» WHAT IS EXPECTED:
In the records below, find the line with "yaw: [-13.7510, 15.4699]" and the line with "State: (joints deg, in"; return exactly those lines and every line between them.

» DATASET ENTRIES:

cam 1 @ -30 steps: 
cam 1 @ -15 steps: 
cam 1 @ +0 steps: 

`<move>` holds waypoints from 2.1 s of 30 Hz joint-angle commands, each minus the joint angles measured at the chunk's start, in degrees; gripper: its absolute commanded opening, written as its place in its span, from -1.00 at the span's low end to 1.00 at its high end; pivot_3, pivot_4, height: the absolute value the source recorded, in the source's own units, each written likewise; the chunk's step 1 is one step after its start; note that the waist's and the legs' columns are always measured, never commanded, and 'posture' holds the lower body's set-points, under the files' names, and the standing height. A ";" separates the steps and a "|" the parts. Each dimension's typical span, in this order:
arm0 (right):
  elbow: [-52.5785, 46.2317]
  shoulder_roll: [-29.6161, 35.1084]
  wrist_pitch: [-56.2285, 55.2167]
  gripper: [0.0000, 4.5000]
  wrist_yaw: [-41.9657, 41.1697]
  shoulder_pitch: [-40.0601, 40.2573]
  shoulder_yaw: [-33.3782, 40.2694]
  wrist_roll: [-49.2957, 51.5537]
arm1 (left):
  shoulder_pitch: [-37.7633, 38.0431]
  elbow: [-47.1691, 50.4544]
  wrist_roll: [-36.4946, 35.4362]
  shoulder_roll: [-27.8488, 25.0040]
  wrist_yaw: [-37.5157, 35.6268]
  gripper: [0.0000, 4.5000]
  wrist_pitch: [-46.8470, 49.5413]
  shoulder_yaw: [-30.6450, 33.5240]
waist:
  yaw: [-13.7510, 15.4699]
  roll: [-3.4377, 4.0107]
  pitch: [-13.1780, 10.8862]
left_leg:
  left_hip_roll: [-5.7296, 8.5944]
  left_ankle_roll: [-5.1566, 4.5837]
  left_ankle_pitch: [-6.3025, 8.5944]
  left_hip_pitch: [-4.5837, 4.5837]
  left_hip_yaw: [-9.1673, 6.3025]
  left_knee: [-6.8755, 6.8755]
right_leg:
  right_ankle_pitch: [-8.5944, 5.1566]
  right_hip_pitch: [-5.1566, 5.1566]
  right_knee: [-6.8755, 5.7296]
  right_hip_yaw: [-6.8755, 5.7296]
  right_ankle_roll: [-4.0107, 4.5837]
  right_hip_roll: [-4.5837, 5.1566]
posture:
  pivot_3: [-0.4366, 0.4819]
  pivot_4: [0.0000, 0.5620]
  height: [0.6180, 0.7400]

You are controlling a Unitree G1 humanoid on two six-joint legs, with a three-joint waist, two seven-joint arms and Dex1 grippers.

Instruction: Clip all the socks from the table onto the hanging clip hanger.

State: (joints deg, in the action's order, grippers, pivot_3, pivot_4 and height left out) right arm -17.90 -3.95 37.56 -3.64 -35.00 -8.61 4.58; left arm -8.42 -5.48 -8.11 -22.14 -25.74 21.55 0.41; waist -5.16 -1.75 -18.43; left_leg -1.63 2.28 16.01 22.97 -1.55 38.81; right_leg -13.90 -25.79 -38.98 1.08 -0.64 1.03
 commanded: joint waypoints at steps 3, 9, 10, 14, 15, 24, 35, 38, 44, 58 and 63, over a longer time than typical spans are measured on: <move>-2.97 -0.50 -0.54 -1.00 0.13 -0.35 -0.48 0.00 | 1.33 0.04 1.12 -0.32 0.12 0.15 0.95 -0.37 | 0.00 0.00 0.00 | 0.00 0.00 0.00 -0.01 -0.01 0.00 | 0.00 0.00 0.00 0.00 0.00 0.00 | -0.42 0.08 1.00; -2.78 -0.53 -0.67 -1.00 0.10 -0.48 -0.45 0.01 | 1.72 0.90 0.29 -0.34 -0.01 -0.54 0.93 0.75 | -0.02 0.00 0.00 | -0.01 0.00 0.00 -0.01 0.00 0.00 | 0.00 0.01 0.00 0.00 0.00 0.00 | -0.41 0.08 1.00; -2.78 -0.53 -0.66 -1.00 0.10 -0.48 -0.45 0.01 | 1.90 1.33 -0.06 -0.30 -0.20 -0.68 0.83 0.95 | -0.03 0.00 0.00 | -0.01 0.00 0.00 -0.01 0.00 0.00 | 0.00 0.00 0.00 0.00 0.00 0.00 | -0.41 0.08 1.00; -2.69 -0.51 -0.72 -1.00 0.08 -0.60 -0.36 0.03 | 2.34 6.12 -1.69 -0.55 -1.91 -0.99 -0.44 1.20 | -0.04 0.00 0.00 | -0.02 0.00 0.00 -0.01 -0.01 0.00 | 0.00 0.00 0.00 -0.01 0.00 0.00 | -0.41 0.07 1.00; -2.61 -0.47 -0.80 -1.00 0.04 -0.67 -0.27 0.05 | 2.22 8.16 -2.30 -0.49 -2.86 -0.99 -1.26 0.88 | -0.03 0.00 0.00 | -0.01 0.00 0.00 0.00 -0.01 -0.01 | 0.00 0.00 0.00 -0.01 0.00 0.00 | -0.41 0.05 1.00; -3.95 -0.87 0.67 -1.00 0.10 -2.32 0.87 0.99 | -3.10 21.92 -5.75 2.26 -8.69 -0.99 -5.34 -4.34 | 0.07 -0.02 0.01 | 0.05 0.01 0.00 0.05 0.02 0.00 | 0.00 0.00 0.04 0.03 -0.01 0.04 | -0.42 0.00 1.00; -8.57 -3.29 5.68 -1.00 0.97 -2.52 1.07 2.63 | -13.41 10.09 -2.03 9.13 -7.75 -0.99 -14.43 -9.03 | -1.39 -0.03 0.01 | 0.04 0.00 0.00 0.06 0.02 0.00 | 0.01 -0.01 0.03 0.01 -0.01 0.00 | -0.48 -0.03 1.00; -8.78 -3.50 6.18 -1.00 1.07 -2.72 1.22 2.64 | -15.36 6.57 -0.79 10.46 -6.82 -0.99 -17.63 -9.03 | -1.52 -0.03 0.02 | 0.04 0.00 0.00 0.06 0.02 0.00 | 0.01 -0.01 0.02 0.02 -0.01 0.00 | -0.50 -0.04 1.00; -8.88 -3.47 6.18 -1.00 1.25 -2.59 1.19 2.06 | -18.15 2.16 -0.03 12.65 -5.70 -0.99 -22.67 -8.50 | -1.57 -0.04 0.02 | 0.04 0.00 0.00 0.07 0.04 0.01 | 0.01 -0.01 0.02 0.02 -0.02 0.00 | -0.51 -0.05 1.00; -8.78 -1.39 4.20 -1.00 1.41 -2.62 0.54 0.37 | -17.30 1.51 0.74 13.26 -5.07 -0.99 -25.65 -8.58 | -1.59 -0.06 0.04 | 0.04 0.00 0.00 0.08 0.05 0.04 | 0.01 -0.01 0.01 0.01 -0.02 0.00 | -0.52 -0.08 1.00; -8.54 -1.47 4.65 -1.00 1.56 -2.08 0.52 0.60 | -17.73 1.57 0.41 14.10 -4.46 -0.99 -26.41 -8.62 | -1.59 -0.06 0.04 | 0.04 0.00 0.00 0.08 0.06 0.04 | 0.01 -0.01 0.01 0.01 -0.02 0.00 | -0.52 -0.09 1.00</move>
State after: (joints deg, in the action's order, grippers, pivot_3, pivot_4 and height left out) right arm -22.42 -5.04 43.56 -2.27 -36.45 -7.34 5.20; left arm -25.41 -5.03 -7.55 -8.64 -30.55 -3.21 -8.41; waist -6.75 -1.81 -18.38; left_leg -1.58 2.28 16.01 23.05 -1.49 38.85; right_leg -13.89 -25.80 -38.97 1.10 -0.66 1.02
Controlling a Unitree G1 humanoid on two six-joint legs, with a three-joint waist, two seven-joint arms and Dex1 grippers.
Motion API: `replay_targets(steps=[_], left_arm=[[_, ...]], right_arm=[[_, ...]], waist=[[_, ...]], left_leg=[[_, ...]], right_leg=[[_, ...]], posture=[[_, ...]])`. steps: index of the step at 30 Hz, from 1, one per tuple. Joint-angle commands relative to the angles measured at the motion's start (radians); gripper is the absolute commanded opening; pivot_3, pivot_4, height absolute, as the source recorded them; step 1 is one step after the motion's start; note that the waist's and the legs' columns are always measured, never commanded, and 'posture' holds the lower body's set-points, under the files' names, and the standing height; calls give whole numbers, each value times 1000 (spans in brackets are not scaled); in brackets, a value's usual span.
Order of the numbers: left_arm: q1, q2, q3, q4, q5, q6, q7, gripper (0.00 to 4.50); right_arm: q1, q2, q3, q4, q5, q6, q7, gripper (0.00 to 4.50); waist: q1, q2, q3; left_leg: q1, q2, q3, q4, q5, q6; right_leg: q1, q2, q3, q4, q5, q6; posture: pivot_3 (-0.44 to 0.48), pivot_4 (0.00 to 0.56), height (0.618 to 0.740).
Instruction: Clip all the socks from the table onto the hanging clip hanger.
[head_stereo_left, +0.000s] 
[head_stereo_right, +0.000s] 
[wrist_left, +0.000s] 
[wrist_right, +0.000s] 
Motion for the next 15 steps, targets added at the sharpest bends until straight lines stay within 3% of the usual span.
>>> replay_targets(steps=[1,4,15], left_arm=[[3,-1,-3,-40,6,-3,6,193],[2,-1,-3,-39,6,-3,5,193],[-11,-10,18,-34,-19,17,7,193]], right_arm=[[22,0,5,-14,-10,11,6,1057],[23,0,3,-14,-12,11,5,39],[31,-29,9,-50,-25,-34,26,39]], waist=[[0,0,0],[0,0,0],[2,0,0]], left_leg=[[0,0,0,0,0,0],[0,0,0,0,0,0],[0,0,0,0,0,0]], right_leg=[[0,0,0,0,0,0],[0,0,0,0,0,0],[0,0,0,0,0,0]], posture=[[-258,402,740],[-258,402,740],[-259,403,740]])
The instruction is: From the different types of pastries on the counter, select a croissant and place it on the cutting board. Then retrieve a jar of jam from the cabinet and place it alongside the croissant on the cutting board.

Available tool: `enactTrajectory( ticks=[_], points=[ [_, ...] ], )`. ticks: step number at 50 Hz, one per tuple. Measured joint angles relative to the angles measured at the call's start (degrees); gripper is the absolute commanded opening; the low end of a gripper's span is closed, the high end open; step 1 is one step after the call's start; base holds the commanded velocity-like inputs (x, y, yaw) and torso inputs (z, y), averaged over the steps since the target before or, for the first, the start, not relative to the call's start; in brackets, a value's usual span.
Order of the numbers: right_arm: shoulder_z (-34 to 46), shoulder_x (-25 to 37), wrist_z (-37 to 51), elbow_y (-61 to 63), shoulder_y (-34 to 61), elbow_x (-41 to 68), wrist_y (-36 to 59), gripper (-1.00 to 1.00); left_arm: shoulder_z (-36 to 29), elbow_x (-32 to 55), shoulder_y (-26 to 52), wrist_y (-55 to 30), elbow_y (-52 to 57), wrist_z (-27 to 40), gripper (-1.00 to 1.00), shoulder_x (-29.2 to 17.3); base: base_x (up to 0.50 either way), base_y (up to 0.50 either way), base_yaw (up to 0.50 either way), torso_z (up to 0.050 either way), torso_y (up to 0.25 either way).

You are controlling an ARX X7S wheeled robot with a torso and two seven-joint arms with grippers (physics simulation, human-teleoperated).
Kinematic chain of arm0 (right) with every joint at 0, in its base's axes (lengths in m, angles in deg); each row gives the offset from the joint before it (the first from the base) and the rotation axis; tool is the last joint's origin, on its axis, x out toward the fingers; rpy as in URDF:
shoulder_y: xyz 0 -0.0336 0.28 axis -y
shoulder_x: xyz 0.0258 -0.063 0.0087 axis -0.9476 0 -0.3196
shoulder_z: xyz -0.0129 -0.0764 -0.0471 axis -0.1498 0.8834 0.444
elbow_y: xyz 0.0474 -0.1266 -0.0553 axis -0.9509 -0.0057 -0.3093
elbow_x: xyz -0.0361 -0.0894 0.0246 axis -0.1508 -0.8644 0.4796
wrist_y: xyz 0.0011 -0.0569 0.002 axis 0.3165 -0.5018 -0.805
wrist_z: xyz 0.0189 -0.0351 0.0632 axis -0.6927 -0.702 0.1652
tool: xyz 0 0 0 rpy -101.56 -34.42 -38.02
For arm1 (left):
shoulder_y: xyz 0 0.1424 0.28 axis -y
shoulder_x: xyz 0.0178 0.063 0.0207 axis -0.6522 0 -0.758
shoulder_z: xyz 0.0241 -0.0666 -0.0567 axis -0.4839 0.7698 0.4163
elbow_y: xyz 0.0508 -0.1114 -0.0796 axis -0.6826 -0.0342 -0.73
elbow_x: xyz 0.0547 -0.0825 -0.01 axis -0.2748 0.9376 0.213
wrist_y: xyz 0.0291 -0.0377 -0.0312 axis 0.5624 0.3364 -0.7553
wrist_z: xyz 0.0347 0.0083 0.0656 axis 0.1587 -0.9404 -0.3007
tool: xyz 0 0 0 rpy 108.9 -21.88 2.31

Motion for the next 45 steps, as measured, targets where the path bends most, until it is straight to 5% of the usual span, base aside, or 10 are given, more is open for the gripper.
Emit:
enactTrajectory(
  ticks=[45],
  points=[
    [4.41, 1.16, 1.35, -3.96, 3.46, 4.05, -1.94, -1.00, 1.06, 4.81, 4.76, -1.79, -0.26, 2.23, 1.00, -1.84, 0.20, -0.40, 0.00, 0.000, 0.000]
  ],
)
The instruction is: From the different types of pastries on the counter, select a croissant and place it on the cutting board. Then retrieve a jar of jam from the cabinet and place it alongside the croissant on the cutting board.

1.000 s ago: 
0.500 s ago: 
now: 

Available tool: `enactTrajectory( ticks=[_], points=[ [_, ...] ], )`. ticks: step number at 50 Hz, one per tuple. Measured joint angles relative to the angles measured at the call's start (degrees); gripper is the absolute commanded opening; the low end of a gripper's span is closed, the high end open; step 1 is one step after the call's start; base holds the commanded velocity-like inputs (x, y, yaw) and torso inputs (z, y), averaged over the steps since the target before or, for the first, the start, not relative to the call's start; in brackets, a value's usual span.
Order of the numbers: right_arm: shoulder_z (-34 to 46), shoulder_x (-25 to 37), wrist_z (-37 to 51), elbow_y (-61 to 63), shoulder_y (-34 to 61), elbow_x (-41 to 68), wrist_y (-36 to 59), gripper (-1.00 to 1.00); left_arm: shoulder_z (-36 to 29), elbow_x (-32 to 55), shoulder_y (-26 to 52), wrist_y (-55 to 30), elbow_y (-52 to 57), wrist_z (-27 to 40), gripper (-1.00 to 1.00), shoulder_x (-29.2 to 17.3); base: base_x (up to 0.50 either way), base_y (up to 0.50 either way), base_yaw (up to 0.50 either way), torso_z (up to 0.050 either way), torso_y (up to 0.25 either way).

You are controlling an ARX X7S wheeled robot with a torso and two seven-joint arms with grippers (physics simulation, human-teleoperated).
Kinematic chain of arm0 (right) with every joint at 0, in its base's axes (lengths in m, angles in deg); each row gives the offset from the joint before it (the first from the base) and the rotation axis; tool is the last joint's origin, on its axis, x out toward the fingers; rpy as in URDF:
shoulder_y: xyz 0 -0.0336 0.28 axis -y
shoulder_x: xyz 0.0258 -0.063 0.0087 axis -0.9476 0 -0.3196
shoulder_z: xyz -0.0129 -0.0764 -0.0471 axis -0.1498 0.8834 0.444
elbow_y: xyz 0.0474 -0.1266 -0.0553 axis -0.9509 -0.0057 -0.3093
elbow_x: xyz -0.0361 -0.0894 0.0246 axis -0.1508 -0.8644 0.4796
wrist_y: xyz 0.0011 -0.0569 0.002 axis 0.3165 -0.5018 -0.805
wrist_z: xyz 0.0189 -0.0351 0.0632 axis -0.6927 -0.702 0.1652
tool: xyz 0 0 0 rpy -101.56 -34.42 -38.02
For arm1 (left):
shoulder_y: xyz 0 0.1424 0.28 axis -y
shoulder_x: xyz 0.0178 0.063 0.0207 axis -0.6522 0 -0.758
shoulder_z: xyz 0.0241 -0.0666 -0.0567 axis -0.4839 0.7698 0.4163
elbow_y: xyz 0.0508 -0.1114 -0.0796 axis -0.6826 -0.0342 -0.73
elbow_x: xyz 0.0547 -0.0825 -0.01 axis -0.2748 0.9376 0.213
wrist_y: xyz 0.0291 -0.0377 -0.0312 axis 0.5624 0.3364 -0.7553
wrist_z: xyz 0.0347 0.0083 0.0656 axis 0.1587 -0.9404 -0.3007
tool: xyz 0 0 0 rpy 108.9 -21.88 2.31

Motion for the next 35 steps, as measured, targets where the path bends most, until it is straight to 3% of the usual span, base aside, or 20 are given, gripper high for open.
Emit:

» PROBLEM SOLUTION:
  yaw: [-13.7510, 15.4699]
  roll: [-3.4377, 4.0107]
  pitch: [-13.1780, 10.8862]
left_leg:
  left_hip_roll: [-5.7296, 8.5944]
  left_ankle_roll: [-5.1566, 4.5837]
  left_ankle_pitch: [-6.3025, 8.5944]
  left_hip_pitch: [-4.5837, 4.5837]
  left_hip_yaw: [-9.1673, 6.3025]
  left_knee: [-6.8755, 6.8755]
right_leg:
  right_ankle_pitch: [-8.5944, 5.1566]
  right_hip_pitch: [-5.1566, 5.1566]
  right_knee: [-6.8755, 5.7296]
  right_hip_yaw: [-6.8755, 5.7296]
  right_ankle_roll: [-4.0107, 4.5837]
  right_hip_roll: [-4.5837, 5.1566]
posture:
  pivot_3: [-0.4366, 0.4819]
  pivot_4: [0.0000, 0.5620]
  height: [0.6180, 0.7400]

You are controlling a Unitree G1 humanoid on two six-joint legs, with a three-joint waist, two seven-joint arms and Dex1 grippers.

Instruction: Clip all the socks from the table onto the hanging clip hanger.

State: (joints deg, in the action's order, grippers, pivot_3, pivot_4 and height left out) right arm -17.90 -3.95 37.56 -3.64 -35.00 -8.61 4.58; left arm -8.42 -5.48 -8.11 -22.14 -25.74 21.55 0.41; waist -5.16 -1.75 -18.43; left_leg -1.63 2.28 16.01 22.97 -1.55 38.81; right_leg -13.90 -25.79 -38.98 1.08 -0.64 1.03

Work on this exercise is now finished.